说完这话,没发现有动静,他转过头,看着空荡荡的房间,猛然记起棠婉已经去掖庭了。
这些日子的相处让他下意识地在思考完毕后叫她,如今棠婉不在了,萧修濮有些不自在。
看着空荡荡的房间,萧修濮闭上了眼睛。
算起来,他和棠婉也已经算是两清了,他报答了棠婉父亲的恩情,而棠婉是自愿去掖庭的,与他无关。
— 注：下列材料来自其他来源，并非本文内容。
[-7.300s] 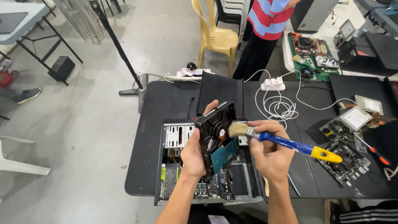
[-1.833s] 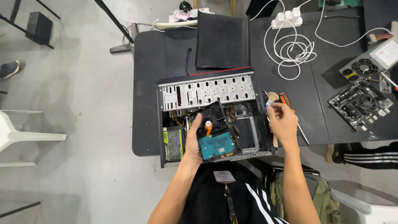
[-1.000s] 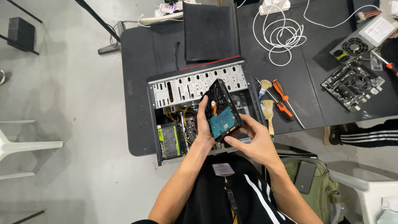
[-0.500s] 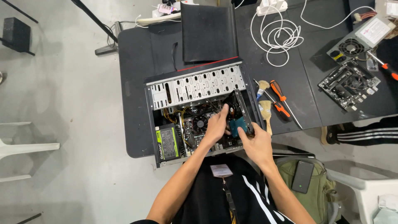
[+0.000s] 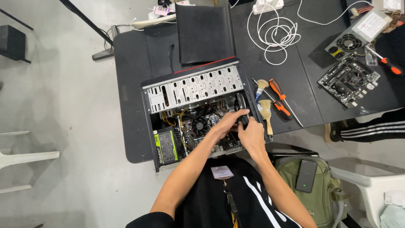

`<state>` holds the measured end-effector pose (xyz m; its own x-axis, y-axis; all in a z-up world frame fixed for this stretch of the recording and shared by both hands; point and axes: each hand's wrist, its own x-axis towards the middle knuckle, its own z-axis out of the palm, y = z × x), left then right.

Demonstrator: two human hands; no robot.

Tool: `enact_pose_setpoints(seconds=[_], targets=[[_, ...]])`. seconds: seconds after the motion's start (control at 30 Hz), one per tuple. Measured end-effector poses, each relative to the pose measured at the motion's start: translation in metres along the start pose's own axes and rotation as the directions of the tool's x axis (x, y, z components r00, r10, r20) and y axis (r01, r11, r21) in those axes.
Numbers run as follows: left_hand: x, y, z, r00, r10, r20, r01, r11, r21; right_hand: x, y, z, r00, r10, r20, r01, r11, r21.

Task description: Cleaning a hard drive with a brush and then installing it into a desktop computer case using a screwdriver.

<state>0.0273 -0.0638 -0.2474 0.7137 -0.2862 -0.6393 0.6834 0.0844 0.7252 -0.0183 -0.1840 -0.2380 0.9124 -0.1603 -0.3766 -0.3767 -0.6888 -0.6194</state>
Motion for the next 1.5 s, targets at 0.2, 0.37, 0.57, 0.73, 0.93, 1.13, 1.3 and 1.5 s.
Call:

他完全可以不管棠婉,因为他们此时已经可以桥归桥路归路了。
虽说如此,萧修濮总觉得自己的心里少了些什么,让他有些不舒服。
萧修濮皱了皱眉头,直起身子,低声说道:“她欠我的债还没还,我要是不管她了,我的债怎么办?”
想到这里,萧修濮心中舒服了许多。
他掀开被子,穿上了衣服,走了出去。
管家刚好端着汤要给萧修濮补补身子,一到门口就看见了穿戴整齐的萧修濮。
管家有些错愕,问道:“您这是要出去吗?”
萧修濮没有转头,继续整理着自己的衣服,沉沉的应了一声。
管家看了一眼天色,有些担心的说道:“现在天已经很晚了,您还是明日再出去吧。”
萧修濮转过身,看着管家说道:“无妨。”
原本正准备出门,他突然想起了一些什么,走回到房间里,拉开柜子,拿出了一个东西塞进了袖子里。
拿完东西,他马上就走了。
房里只剩下管家看着自己手里的汤,他无奈地摇了摇头,端着汤走了出去。
萧修濮坐上马车,来到了离掖庭有段路程处停了下来。
吩咐人把车停远一些,自己则偷偷潜入掖庭。
他来到一处不高的墙,凭着轻功飞上墙,抓着墙顶,环顾了一下四周,没发现有什么异常,就一跃而下。
凭着记忆,他来到了棠婉的房间外。
因为时间已经到半夜了,棠婉此时早就已经歇下了。
萧修濮轻轻拉开窗户的栓,拉开窗户,轻轻跳进了房间里。
棠婉没有睡得很熟,听到了窗户的栓子被拨开的声音立马警惕了起来。